I have no memory of actually seeing Dad or anyone else, doing anything in the way of farm work on the farm (plantation).

  • In fact, the only time we children ever saw anyone at all – other than our parents—was when Dad and Mother would pile us all in the car, pick up Uncle Willie and Aunt Mamie, and take us for a ride up through the Ozark mountains.

The car was an opened air Ford (?) touring car, the latest model at the time. Occasionally, on Sunday afternoons, Dad would drive the family and relatives out through the countryside.

  • I remember watching a lot of people being dipped under water, near the rocky shores of a river. (A church baptism.)

I could not understand why those people were letting someone push their heads down under the water?

  • Many of the streams were shallow, with no bridges, and cars had to forge through the water.
  • Another time we drove up a steep, narrow, bumpy, rocky road on our way to the top of “The Devil’s Backbone” — Mt Nebo?

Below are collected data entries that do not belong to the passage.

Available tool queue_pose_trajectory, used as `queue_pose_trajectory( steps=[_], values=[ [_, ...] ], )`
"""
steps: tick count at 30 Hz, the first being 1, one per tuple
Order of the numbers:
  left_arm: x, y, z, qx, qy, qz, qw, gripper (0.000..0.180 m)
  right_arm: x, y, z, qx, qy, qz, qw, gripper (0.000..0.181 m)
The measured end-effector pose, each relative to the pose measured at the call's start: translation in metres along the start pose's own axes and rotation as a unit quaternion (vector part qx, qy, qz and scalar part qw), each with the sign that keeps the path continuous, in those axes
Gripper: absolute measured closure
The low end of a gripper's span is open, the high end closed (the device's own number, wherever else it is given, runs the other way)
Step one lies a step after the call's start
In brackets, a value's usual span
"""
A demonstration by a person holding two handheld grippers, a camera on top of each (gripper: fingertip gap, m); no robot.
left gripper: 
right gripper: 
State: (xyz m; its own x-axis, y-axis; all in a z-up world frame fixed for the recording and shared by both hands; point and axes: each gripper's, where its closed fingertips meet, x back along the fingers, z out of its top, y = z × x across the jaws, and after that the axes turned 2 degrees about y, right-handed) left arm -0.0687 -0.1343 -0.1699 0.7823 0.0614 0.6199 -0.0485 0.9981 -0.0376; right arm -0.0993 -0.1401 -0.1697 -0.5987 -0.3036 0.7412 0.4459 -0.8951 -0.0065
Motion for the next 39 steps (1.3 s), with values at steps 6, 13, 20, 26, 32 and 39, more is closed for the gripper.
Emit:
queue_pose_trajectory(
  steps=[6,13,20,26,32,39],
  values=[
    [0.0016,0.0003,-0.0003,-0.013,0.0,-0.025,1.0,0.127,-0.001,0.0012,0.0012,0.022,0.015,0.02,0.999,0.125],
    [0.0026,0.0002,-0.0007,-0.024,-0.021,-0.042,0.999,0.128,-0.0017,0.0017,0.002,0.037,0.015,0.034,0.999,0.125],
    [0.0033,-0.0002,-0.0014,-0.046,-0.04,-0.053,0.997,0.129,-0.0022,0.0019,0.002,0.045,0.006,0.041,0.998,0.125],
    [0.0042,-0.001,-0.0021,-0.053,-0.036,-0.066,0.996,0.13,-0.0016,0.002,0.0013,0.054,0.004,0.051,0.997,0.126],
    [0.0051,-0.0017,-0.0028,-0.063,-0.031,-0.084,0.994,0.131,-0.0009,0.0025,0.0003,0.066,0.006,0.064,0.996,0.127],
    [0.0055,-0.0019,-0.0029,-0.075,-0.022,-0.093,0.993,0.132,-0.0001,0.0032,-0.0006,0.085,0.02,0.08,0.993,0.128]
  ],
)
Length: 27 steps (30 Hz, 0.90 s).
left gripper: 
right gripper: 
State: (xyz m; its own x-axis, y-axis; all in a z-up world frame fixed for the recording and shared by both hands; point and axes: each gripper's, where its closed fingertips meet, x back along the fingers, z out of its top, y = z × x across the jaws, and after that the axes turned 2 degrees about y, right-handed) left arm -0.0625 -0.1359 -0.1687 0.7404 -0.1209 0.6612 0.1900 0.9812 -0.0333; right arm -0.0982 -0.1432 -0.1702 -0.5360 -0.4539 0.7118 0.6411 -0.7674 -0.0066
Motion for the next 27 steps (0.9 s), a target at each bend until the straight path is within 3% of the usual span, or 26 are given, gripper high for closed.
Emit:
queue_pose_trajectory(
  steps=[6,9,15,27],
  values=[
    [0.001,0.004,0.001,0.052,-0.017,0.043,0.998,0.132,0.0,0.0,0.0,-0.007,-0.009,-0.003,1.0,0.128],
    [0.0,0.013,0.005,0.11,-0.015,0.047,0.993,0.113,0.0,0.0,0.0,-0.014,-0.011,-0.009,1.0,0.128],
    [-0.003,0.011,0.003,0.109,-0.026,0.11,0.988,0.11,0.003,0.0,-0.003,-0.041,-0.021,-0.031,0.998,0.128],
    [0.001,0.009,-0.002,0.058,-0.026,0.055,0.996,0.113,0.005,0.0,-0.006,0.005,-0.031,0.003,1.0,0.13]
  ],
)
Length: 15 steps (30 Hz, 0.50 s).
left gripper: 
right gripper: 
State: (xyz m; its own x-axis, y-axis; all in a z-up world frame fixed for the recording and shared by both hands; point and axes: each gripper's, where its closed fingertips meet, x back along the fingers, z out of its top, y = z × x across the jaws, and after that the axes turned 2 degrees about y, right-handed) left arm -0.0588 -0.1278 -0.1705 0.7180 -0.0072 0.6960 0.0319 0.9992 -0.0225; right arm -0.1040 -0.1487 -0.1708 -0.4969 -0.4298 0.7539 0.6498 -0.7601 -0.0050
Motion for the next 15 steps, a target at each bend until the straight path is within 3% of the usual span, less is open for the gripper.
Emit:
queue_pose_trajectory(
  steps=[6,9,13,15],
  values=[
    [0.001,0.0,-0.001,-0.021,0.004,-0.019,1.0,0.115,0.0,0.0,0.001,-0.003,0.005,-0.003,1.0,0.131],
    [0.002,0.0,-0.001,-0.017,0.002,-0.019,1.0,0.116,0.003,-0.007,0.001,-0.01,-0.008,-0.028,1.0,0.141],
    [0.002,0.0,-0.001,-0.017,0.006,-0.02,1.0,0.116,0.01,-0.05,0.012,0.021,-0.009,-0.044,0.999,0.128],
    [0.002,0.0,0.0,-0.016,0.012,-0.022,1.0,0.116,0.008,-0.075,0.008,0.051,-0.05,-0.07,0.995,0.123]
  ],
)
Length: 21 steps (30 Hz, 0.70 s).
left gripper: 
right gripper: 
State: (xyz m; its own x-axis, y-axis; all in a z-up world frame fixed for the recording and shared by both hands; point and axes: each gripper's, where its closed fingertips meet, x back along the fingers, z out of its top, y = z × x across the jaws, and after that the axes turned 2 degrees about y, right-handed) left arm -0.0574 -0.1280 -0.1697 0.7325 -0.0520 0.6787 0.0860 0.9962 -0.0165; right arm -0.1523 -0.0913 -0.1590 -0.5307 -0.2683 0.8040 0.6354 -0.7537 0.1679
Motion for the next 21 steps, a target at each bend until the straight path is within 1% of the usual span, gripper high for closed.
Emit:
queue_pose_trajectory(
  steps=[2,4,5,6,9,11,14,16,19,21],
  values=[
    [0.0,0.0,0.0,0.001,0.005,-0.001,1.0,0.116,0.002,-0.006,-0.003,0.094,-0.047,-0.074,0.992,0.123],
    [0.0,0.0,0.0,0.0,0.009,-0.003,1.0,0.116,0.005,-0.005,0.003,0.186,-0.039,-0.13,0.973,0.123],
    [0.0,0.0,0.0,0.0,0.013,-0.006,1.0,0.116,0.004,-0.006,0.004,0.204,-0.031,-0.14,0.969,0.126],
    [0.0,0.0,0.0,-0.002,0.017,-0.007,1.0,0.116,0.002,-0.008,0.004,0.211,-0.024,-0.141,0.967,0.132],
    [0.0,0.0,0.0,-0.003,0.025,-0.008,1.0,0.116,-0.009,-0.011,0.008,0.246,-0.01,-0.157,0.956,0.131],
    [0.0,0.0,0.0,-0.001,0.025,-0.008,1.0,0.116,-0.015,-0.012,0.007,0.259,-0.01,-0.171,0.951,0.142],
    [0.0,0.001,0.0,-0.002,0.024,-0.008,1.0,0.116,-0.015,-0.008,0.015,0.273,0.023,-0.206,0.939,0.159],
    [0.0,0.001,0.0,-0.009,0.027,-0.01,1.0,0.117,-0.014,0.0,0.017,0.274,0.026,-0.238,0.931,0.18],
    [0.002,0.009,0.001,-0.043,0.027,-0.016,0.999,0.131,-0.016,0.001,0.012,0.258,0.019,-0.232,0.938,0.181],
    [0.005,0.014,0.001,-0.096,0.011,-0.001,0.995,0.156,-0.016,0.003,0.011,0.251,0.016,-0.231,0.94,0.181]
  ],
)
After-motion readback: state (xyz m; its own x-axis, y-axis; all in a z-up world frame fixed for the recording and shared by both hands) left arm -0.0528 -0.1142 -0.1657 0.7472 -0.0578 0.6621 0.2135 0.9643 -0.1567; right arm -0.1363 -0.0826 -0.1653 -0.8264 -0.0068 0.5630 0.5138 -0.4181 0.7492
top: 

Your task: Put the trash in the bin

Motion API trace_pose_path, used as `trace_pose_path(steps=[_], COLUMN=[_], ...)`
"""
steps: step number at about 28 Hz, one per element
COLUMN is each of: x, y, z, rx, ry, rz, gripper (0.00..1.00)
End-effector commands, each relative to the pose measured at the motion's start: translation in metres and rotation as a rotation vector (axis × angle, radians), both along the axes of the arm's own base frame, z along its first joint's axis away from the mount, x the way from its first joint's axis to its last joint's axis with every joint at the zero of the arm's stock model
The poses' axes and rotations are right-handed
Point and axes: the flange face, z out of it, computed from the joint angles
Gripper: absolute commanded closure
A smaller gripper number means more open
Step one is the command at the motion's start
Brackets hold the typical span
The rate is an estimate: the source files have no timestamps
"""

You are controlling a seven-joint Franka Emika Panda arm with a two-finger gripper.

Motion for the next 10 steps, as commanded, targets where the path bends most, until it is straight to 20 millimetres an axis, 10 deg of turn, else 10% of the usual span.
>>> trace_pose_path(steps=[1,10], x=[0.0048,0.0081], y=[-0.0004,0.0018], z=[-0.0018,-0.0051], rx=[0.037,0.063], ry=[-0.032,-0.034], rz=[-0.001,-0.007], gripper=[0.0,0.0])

The wind was strong and the rip frightening as we swung and bump, up and down, back and forth, in the open air car; chugging up the narrow, steep trail leading to the mountain top – high above the valley below.

One day Mother had a teenage girl to come and babysit, while she went off for awhile. The girl saw a pack of Dad’s cigarette lying on a small round oak table near the coaloil lamp.  She took out one and started to smoke.

  • I threatened to tell on her if she didn’t give me one. She promptly handed me a cigarette.

I took one look at it, gave it back, and have never had any desire to smoke since.

William Harold was Uncle Willie’s and Aunt Mamie’s favorite; and they often kept him up at their house – until Mother realized they were training Harold to be selfish:

  • When George Herbert and I were around, they would give William Harold a bag of candy, toy, or a treat of some kind, and insisted that he not share it with us.
  • Yet, if George Herbert and I had anything, they demanded that we share it with William Harold or take it from us and give it to him.
  • When Mother realized what was going on, she discontinued letting William Harold stay at their house.

In the process of trying to evaluate and reconstruct the events of yesterday—years, as they come to my mind; I have come to the conclusion that Dad was actually working at a light plant; and he had bought the car for his own transportation.  Then when Dad was transferred he sold the car to Uncle Willie.

  • The Sunday, before leaving Dardanelle, we all went for a drive.
  • Dad spent the afternoon giving Uncle Willie his driving lesson.
  • I was very uneasy as Uncle Willie zigzag the vehicle back and forth across the ruts of the road. (In those days, after and hour or so of instructions, you were on your own.)
  • Driver’s tests and licenses were unheard of and unthought

14 October 1919: My sixth birthday and we were on the move again.

We traveled by train, from Russellville to Marianna, Arkansas:  (Spent the night at a hotel in Forest City, Arkansas; and boarded a train, early the next morning for Marianna.)

I don’t remember having any idea as to why we were on the train or where we were going.  I do know that I spent the day looking out the train window with tears running from my eyes.

  • Harvey Couch had made arrangements for Dad to go to Marianna, and recondition a light plant, that the Arkansas Light and Power Company, was selling to the City of Marianna.

Mother tried to enroll me in the Marianna Grammar School, but I wasn’t accepted because I had not previously been enrolled in another school.  Therefore, I had to wait until September 1920, before I could enter the first grade.

(If we had moved to Little Rock, instead of Marianna, I would have been able to enter the first grade (1-B) in the following January; passing to the 1-A in September.  The nine-month school year is the greatest crime ever imposed on children.)